Even though some experts have pointed out the 2020 Nagorno-Karabakh Conflict’s psychological impact on the Armenian population, Maryam and Yelena establishing their brand gave an alternative solution and the stimulus to the Armenian economic market that the Government is attempting to promote. On this issue, Udivila’s founders said that “instead of relocating abroad to some countries where the fashion industry has huge market and potentialities such as in Italy, France, or the United States, we preferred to start our business in Armenia because we love our country and our city, Yerevan. The main idea was to create a brand that may represent Armenia worldwide in the future. Furthermore, we wanted to give a positive image of our country and people. Instead of being depicted as victims, we wish that the world will know Armenia through our work with the hope that we can see our success, vitality and potentialities.

Of course, we live in a conflict zone, so we fear that another military escalation, such as what happened in September 2022, might lead to war. Let me tell you that this situation affects us mentally because you might always be nervous. This psychological status influences your productivity and daily life, and we cannot deny it. Of course, we could have moved abroad to Europe or the United States and set up our brand there, but we decided to start our business in Armenia because we wanted to send a message that we are not victims and that we can be successful also in the fashion industry which is a field where Armenia still does not have its presence. In addition, we are trying to do slow and sustainable fashion, so if the situation escalates or evolves into a conflict, we can continue our work abroad.

It is not easy to do business and emerge in the fashion industry as Armenians, considering the current situation that our country is experiencing. By the way, we are familiar with challenges and difficult times and believe we can succeed in our mission. Furthermore, while our soldiers are fighting at the frontline and borders to protect our people, we can say that with our work and brand, we are ‘fighting’ in the rear by supporting our economy and markets because every Armenian should help the motherland in the best way possible.“.
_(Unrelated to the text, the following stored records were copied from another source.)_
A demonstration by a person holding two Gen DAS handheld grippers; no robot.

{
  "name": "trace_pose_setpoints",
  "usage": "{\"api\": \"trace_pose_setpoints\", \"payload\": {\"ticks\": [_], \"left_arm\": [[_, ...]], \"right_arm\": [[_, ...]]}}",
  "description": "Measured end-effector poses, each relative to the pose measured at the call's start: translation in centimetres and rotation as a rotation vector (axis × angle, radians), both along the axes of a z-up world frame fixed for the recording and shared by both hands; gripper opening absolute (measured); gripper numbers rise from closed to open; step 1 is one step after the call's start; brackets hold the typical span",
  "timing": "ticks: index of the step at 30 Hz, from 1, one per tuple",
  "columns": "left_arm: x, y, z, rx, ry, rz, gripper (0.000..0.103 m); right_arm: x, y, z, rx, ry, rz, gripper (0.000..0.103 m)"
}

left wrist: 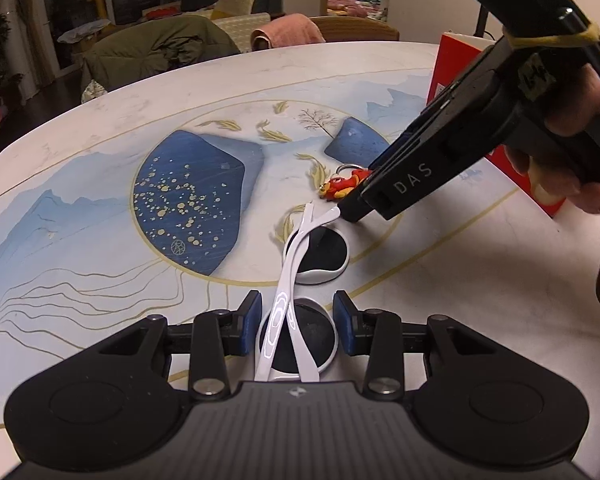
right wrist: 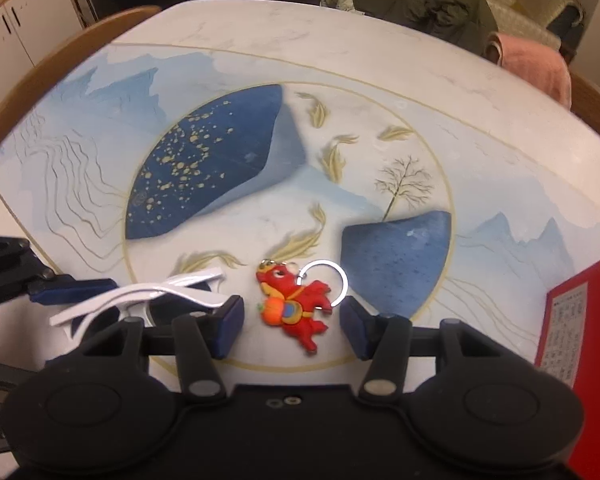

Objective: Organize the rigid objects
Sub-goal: 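Grasp the white sunglasses with the left tool while the right tool grasps the red keychain figure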

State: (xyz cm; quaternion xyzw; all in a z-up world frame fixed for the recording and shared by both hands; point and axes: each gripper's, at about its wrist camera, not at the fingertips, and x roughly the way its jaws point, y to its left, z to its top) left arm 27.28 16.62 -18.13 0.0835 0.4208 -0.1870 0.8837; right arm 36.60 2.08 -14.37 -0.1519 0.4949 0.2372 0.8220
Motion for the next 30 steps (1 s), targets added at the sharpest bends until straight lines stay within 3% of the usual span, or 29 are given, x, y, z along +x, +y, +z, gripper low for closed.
{"api": "trace_pose_setpoints", "payload": {"ticks": [2, 14, 22, 23, 25, 30], "left_arm": [[0.0, -0.1, 0.0, 0.005, -0.002, 0.006, 0.038], [-0.2, -0.7, 0.7, -0.017, 0.041, 0.081, 0.037], [-1.2, -1.5, 2.9, -0.059, 0.058, 0.111, 0.037], [-1.4, -1.7, 3.2, -0.062, 0.055, 0.114, 0.032], [-1.7, -2.2, 3.9, -0.071, 0.058, 0.114, 0.006], [-2.3, -3.3, 3.9, -0.069, 0.078, 0.145, 0.006]], "right_arm": [[-0.1, 0.0, 0.1, 0.007, 0.002, -0.01, 0.038], [-3.2, -4.1, 2.0, 0.079, 0.04, -0.151, 0.036], [-6.5, -7.2, 4.7, 0.135, 0.045, -0.204, 0.036], [-6.9, -7.7, 5.2, 0.147, 0.042, -0.209, 0.036], [-7.6, -8.6, 6.1, 0.167, 0.031, -0.219, 0.036], [-9.2, -11.2, 8.3, 0.208, -0.003, -0.238, 0.036]]}}
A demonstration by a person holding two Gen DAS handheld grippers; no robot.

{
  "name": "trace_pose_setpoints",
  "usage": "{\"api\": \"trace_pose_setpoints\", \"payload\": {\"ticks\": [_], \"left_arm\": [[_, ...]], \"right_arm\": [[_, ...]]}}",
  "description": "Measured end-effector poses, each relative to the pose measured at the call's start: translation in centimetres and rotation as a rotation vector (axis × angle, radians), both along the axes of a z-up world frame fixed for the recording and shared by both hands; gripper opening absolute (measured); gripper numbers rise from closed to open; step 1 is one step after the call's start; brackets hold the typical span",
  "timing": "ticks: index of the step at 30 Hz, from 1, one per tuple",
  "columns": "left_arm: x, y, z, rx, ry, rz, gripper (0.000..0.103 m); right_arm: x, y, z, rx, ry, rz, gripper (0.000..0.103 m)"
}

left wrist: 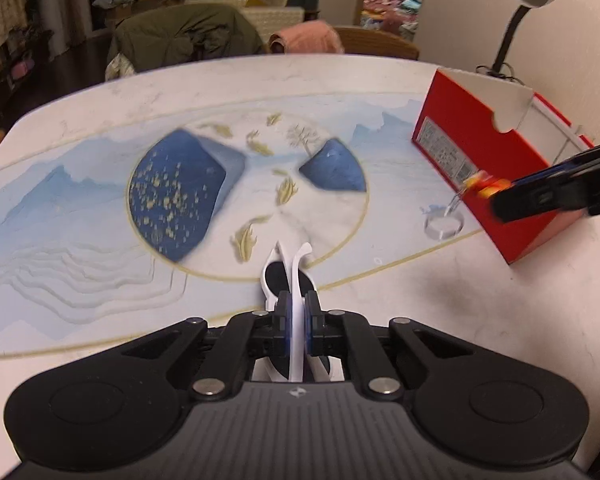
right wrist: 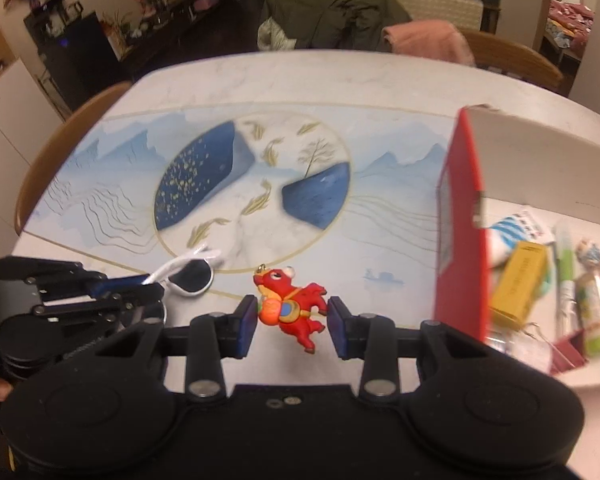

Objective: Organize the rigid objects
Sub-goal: 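Grasp the white sunglasses with the left tool while the right tool grasps the red keychain figure, then carry the sunglasses and keychain figure with both tools into the shoebox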

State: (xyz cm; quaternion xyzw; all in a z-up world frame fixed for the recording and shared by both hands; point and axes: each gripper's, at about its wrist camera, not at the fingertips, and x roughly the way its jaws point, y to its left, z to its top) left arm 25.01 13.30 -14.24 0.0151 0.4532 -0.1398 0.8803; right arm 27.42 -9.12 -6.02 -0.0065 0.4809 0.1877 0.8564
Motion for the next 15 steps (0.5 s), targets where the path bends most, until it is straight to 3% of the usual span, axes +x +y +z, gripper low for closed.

Silvia Boltuc, SpecialEurasia Managing Director, and Domenico Nocerino, Opinio Juris editor-in-chief, with Mariam Loretsyan and Yelena Gevorgyan, the founders of Udivila, in Yerevan (Credits: SpecialEurasia)

Fashion/cultural diplomacy made in Armenia

Paying attention to Mariam and Yelena’s words, among their goals, there is not only business and profits but also promoting Armenia abroad, not in a classical way. Their brand and other Armenian brands in different fields might become part of that ‘cultural diplomacy’, which Yerevan should increase to engage more foreign countries and assess collaboration opportunities in different markets.

Indeed, looking at a definition of cultural diplomacy, we can talk in this case about ‘fashion diplomacy’, a phenomenon which refers to the subtle, sartorial choices made by world leaders (or their spouses) and is used as a form of non-verbal communication.

Expanding the concept of ‘fashion diplomacy’ and applying it to Armenia, it is possible to state that Udivila is a project from the bottom, which uses non-verbal communication to promote Armenian culture in a globalised world and, at the same time, strengthen Armenian national values inside the country’s border. Indeed, as Mariam and Yelena stressed, “their main current goal is to become famous in our country and then export our products abroad. Although now our focus market is Armenia, people can find our products and creations abroad in some stores in the United States. As you can see, the promotion of our country has just started, and we hope we can continue our work.“.


Author: Giuliano Bifolchi & Silvia Boltuc. This report is part of the project “Discovering & Analysing Armenia” based on the official mission in Yerevan from October 21st, 2022, to October 28th, 2022.